The Pennsylvania Supreme Court's understanding of the statutory standard controls our resolution of this issue. That court has rejected a precise or absolute percentage standard of auditory loss in favor of a realistic relative measure by stating:
`If the words [complete loss of hearing] . . . are taken relatively rather than absolutely, and in the light of everyday experiences, rather than from the viewpoint of a literal clinician, then this precise means of measuring the extent of a hearing loss in percentiles becomes unacceptable. In this relative context a person, even though he is able to hear loud, pure tones, is completely bereft *543 of his hearing if he is unable to communicate with his fellow man and is denied those other practical and useful benefits generally associated with man's usual and customary wants, needs, and pleasures.'
Workmen's Compensation Appeal Board v. Hartlieb, 465 Pa. 249, 255, 348 A.2d 746, 749 (1976), quoting Pilkanis v. Leesona Corporation, 101 R.I. 494, 224 A.2d 893 (1966).

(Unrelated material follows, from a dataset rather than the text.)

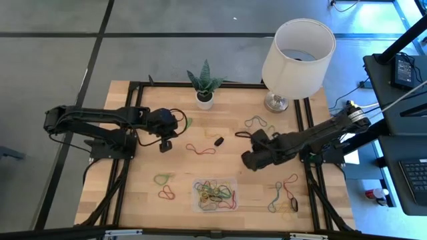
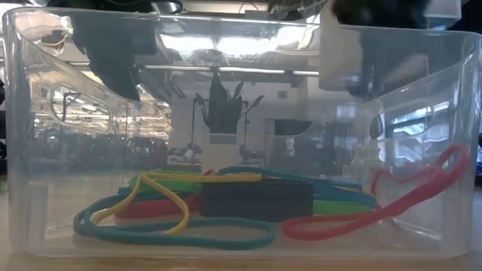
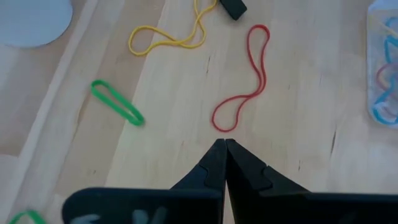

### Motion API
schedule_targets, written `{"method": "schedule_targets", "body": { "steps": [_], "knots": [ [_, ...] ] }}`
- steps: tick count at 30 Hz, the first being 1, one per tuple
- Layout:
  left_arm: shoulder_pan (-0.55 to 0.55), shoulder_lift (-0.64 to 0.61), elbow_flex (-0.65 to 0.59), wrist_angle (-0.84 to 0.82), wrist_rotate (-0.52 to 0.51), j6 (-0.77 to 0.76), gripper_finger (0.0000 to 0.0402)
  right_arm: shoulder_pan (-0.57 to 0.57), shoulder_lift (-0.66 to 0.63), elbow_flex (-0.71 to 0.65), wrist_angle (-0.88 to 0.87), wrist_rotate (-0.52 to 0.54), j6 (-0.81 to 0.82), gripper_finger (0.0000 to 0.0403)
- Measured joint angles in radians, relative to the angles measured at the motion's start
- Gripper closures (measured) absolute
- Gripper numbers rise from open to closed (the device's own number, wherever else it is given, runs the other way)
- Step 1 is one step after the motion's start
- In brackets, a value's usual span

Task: Pick and place rubber bands into bin
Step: Put the black rubber band into the transparent bin

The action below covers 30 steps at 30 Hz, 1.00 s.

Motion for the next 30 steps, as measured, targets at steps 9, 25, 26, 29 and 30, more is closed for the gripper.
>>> {"method": "schedule_targets", "body": {
  "steps": [9, 25, 26, 29, 30],
  "knots": [
    [-0.094, 0.001, 0.0, -0.01, -0.016, 0.029, 0.0399, 0.045, 0.159, 0.303, 0.045, -0.015, -0.268, 0.0402],
    [-0.211, 0.001, 0.0, -0.025, -0.046, -0.04, 0.0399, 0.135, 0.663, 0.807, -0.045, -0.244, -0.409, 0.0402],
    [-0.211, 0.001, 0.0, -0.025, -0.046, -0.041, 0.0399, 0.137, 0.68, 0.807, -0.046, -0.255, -0.399, 0.0401],
    [-0.211, 0.001, 0.0, -0.024, -0.045, -0.056, 0.04, 0.14, 0.726, 0.807, -0.046, -0.292, -0.369, 0.0395],
    [-0.211, 0.001, 0.0, -0.025, -0.045, -0.056, 0.04, 0.14, 0.739, 0.807, -0.046, -0.308, -0.362, 0.0393]
  ]
}}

In this case, Dr. Froman's cross-examination testimony supports the rationality of that approach. He explained the preeminence of meaningful subjective criteria over the narrower import of the audiologic test data as follows:
Q Okay. Now you have testified numerous times and even in one case where there was 1% percent impairment under the AAOO, that the person had lost his hearing totally for all practical intents and purposes to be used in the manner in which nature had intended.

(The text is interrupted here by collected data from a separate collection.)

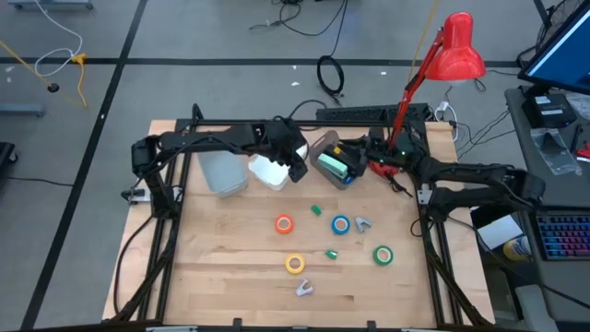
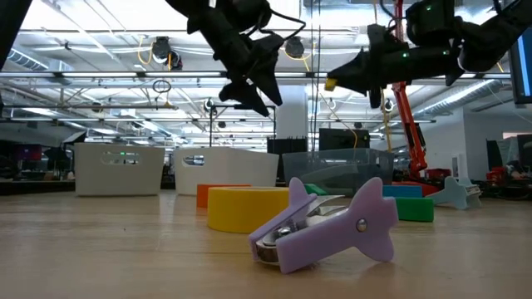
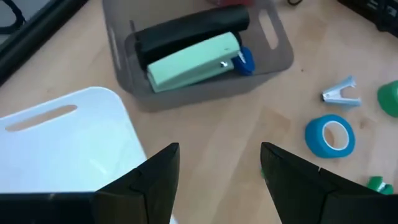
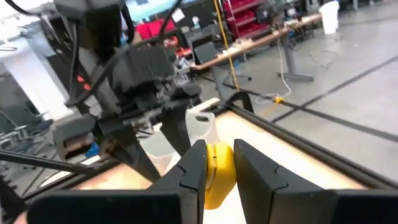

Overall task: Pick and place Stapler, Stapler remover, tape
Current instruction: Put the yellow stapler into the black bin

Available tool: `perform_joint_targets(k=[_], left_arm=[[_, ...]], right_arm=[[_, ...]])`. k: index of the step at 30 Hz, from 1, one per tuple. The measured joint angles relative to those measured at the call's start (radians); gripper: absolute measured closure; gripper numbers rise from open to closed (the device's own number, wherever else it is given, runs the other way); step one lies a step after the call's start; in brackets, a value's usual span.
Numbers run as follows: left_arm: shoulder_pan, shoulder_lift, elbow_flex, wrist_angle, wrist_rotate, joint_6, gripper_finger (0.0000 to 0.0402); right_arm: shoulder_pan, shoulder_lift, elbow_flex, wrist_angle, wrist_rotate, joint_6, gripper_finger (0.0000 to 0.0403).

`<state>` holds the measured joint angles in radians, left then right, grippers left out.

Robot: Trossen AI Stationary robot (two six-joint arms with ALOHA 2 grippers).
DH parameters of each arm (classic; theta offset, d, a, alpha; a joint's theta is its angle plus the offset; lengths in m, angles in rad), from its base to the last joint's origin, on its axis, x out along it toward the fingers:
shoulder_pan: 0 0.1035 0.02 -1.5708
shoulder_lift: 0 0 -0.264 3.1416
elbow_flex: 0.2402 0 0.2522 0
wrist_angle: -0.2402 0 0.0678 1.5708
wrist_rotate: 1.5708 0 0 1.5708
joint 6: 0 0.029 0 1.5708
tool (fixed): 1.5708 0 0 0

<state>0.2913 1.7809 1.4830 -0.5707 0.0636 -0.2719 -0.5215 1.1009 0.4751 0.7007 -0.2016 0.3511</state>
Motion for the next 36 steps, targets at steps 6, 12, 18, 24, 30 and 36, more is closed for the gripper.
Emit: perform_joint_targets(k=[6, 12, 18, 24, 30, 36], left_arm=[[0.050, 0.000, 0.000, 0.006, 0.068, 0.031, 0.0174], [0.064, -0.002, 0.000, 0.006, 0.075, 0.052, 0.0174], [0.076, -0.097, -0.131, 0.131, 0.085, 0.019, 0.0174], [0.095, -0.291, -0.374, 0.305, 0.084, -0.071, 0.0174], [0.098, -0.465, -0.576, 0.449, 0.060, -0.127, 0.0174], [0.110, -0.626, -0.712, 0.468, 0.033, -0.160, 0.0174]], right_arm=[[-0.015, 0.097, 0.072, -0.011, -0.004, -0.009, 0.0349], [-0.016, 0.192, 0.152, -0.107, -0.004, -0.071, 0.0349], [-0.016, 0.278, 0.195, -0.130, 0.024, -0.098, 0.0349], [-0.024, 0.350, 0.227, -0.151, 0.063, -0.097, 0.0349], [-0.029, 0.423, 0.278, -0.202, 0.102, -0.071, 0.0349], [-0.018, 0.437, 0.302, -0.241, 0.154, -0.051, 0.0349]])
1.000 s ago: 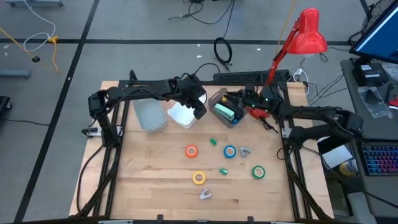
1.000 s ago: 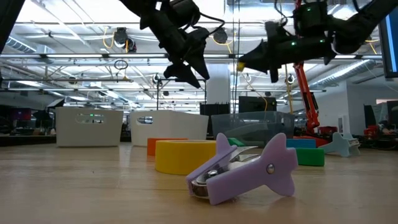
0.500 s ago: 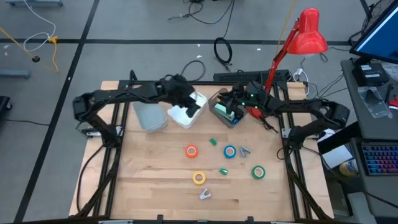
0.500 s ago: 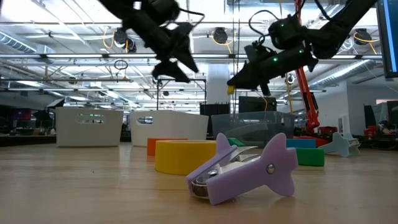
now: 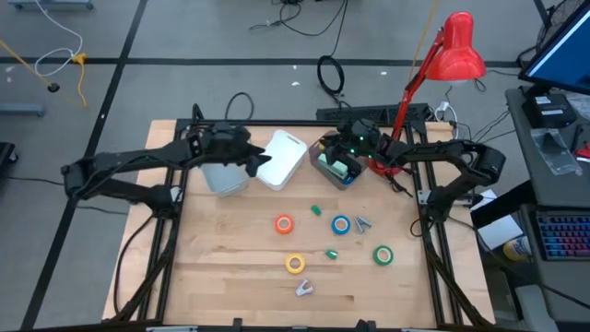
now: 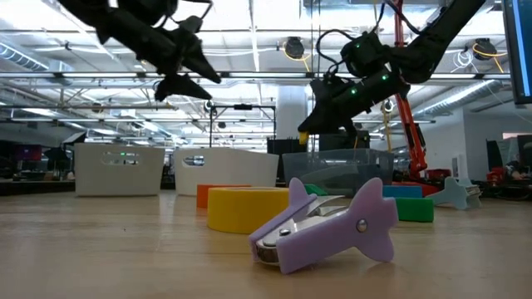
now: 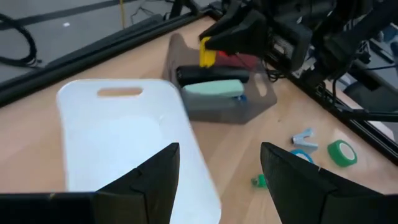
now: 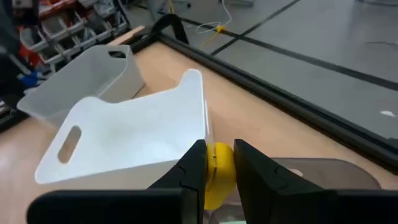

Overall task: Pick and place Stapler, Stapler remover, tape
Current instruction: Put the yellow stapler into the black bin

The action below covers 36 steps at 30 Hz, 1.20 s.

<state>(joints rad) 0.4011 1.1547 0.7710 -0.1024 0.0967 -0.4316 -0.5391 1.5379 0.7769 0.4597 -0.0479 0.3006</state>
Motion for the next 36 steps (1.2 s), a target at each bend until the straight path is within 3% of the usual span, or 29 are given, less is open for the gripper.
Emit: perform_joint_targets(k=[10, 25, 36], left_arm=[[0.021, -0.145, -0.098, 0.000, -0.055, -0.016, 0.0174], [0.024, -0.148, -0.107, -0.001, -0.045, 0.000, 0.0174], [0.024, -0.148, -0.107, -0.010, -0.045, 0.011, 0.0174]], right_arm=[[0.017, 0.014, -0.002, -0.052, 0.075, 0.033, 0.0348], [0.023, 0.141, -0.002, 0.011, 0.070, 0.079, 0.0348], [0.023, 0.146, -0.002, 0.015, 0.072, 0.073, 0.0336]])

Now what does that phrase or that standard mean to you?
A The meaning of that phrase to me depends upon it varies depending upon the particular patient; how he functions in his everyday life and what subjective difficulties the patient tells me his hearing loss causes him in his everyday life. . . . If a patient with similar audiologic testing told me that his hearing caused him absolutely no difficulties in his everyday life, that he was not even aware of any significant problems, then in my mind for that patient, that patient irrespective of what my audiogram showed had not suffered a loss of use of hearing for all practical intents and purposes for that patient.
*544 However, when the patient cites to me multiple examples where he finds that his hearing loss affects him in his everyday life and these are situations where I feel if it had not been for the patient's exposure to loud noise, he would be able to function totally normally as other people with normal hearing do, and if I have audiologic test data that corroborates or coincides well with the degree of difficulty that the patient states he is having, then that fits my definition for that patient of having suffered loss of use of hearing for all practical intents and purposes.
Thus, Dr. Froman's interpretation of the phrase "complete loss of hearing" is consistent with the approach of the Supreme Court in Hartlieb. We cannot therefore hold that Dr. Froman's reliance on subjective criteria, rather than the audiologic test data, in concluding that the claimant suffered a complete hearing loss, led to an erroneous conclusion.
Accordingly, we affirm.
ORDER
NOW, April 30, 1987, the order of the Workmen's Compensation Appeal Board, No. A-89449, dated March 20, 1986, is affirmed.
NOTES
[1] Act of June 2, 1915, P.L. 736, as amended.
[2] Dr. Froman's hearing impairment calculations were based on 1979 standards published by the American Academy of Ophthalmology and Otolaryngology.